For many years, droperidol was the foundation for any PONV protocol. It's still widely considered the gold standard for efficacy comparisons. Droperidol was also very inexpensive. In December 2001, the FDA issued a "black box" warning for droperidol in response to patient deaths associated with cardiac rhythm abnormalities. This is the most severe warning the FDA issues. The warning states that patients administered the drug should have a 12-lead ECG before and for two hours to three hours after droperidol treatment to monitor for arrhythmias.

While droperidol use isn't prohibited, the black box warning makes it difficult to use as a first-line antiemetic agent. It has gone from a low-cost, first-line treatment to a high-cost (when monitoring is used), second- or third-line treatment.

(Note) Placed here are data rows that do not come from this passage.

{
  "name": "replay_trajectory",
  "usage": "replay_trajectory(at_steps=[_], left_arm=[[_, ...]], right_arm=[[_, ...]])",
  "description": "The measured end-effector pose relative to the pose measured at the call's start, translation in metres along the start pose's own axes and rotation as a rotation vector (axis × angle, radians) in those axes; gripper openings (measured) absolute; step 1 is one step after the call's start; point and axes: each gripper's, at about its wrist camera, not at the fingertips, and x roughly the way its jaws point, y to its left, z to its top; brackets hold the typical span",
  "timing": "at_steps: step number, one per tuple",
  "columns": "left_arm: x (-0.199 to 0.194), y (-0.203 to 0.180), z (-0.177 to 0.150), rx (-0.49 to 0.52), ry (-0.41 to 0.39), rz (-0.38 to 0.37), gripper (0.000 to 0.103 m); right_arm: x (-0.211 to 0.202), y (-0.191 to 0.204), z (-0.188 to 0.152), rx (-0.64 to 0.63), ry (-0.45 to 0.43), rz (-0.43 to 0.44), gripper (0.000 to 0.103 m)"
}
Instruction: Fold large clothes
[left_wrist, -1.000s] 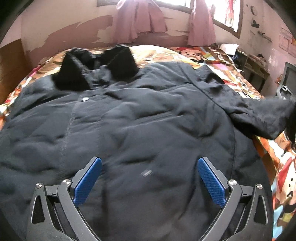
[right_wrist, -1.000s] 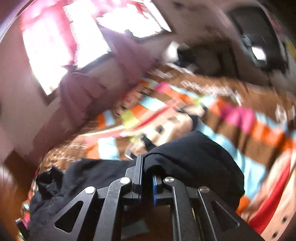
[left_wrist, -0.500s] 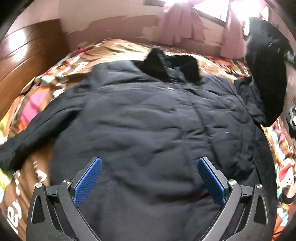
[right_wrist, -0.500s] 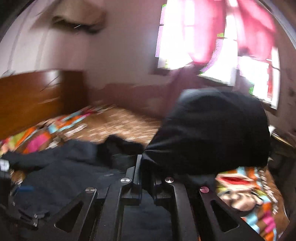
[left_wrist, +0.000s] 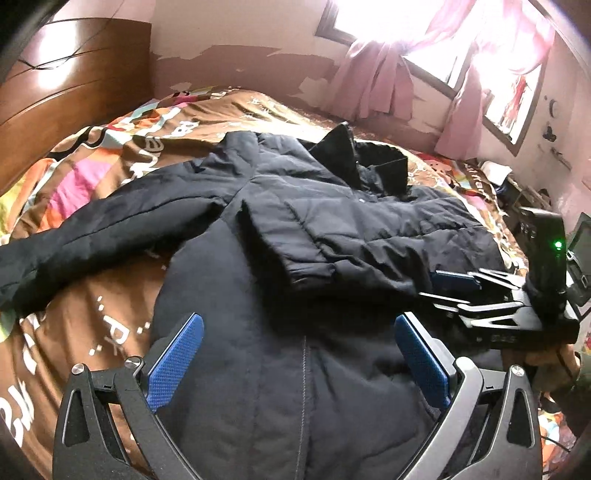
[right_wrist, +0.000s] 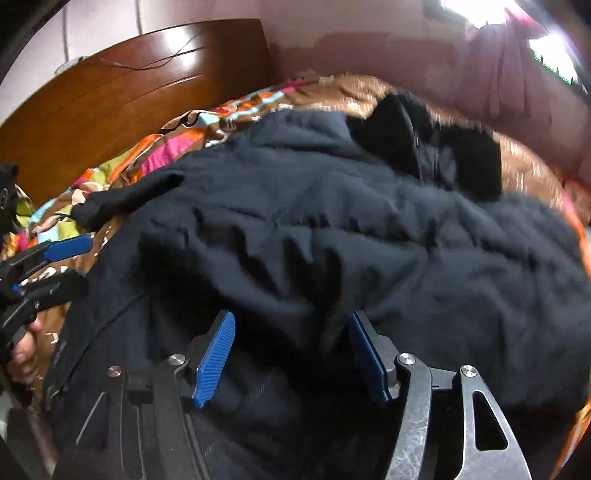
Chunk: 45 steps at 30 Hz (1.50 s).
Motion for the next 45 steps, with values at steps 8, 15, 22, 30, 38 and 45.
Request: replay_trajectory(at_steps=[8, 15, 22, 30, 38, 45], left_arm=[[0.05, 0.0, 0.036, -0.074, 0.007, 0.144, 0.101], [0.093, 0.002, 0.031, -0.041, 0.076, 0.288, 0.101], [0.11, -0.009, 0.014, 0.067, 0.053, 0.378, 0.102], [0.059, 0.028, 0.024, -0.079, -0.045, 0.156, 0.102], [-0.017, 0.149, 0.029, -0.322, -0.124, 0.223, 0.102], [-0.057, 0.256, 0.011, -0.565, -0.128, 0.433, 0.102]], right_arm=[[-0.037, -0.071, 0.017, 0.16, -0.145, -0.233, 0.081], [0.014, -0.097, 0.018, 0.159, -0.091, -0.345, 0.083], [0.039, -0.083, 0.005, 0.076, -0.07, -0.448, 0.091], [0.02, -0.073, 0.01, 0.118, -0.13, -0.389, 0.092], [0.044, -0.01, 0.051, 0.076, -0.172, -0.256, 0.095], [0.077, 0.041, 0.085, 0.022, -0.17, -0.17, 0.095]])
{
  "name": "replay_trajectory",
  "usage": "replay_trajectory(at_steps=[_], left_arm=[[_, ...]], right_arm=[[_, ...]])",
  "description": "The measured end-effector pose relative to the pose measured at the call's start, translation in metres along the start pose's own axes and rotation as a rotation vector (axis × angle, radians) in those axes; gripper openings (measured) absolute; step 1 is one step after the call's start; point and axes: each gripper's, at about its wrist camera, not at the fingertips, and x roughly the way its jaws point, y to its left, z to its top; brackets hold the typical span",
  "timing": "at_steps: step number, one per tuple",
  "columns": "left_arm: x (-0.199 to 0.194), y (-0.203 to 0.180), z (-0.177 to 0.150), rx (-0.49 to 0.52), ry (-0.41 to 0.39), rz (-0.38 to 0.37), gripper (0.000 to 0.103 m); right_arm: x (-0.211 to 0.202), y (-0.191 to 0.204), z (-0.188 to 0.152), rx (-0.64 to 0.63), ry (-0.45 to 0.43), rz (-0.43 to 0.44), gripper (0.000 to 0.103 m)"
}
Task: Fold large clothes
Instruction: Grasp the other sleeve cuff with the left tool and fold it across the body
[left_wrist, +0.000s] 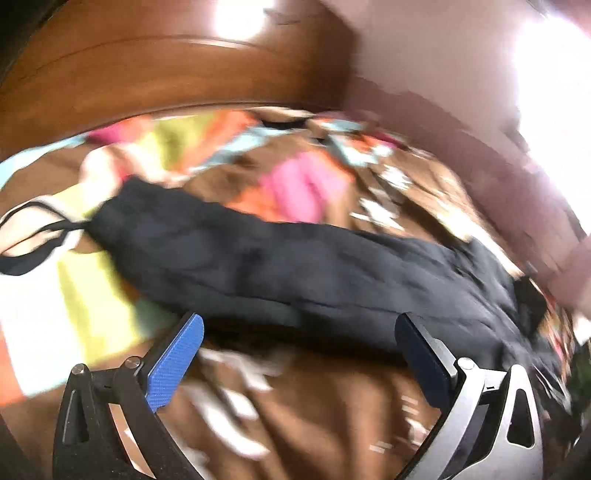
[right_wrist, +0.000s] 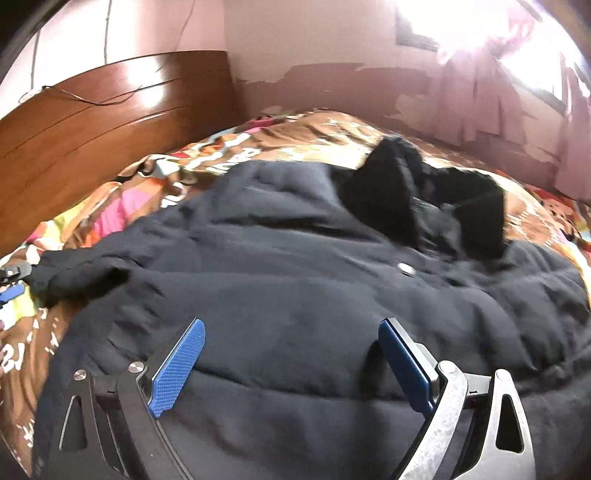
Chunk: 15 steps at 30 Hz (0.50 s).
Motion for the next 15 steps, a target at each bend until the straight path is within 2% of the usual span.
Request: replay_trajectory(at_steps=[2, 4, 9, 10, 12, 14, 15], left_arm=[[0.005, 0.027, 0.009, -0.085, 0.003, 0.098, 0.102], [0.013, 0.047, 0.015, -0.15, 0.021, 0.157, 0.102], [0.023, 0.083, 0.018, -0.245, 0.058, 0.154, 0.1], [0.023, 0.088, 0.018, -0.254, 0.057, 0.149, 0.095], [0.023, 0.09, 0.017, -0.258, 0.059, 0.143, 0.076], [0.027, 0.093, 0.018, -0.259, 0.081, 0.144, 0.043], [0.031, 0.093, 0.018, -0.266, 0.094, 0.147, 0.037]], right_arm=[[0.006, 0.012, 0.005, -0.021, -0.003, 0.0, 0.095], [0.012, 0.023, 0.008, -0.053, -0.003, -0.011, 0.095], [0.032, 0.037, 0.007, -0.111, 0.033, -0.036, 0.095], [0.035, 0.038, 0.005, -0.108, 0.04, -0.04, 0.096], [0.036, 0.036, 0.001, -0.099, 0.029, -0.046, 0.099], [0.036, 0.035, -0.003, -0.093, 0.025, -0.045, 0.101], [0.036, 0.035, -0.004, -0.09, 0.023, -0.045, 0.102]])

• Metoclopramide (Reglan). As an antiemetic agent, metoclopramide gets mixed reviews, especially with the commonly used 10mg dose. It needs to be administered near the end of surgery for maximum results. The agent may be useful in patients where gastric stasis is an issue. Common adverse effects include sedation and dizziness.

The bottom line
As long as your facility uses effective tools for assessing PONV risk and developing clinical prophylaxis and treatment pathways, antiemetics are money well spent. It's preferable to treating complications, delaying discharge or reducing patient satisfaction.

References
1. Gan TJ, Meyer T, Apfel CC et al. Consensus guidelines for managing postoperative nausea and vomiting. Anesth Analg 2003; 97:62-71.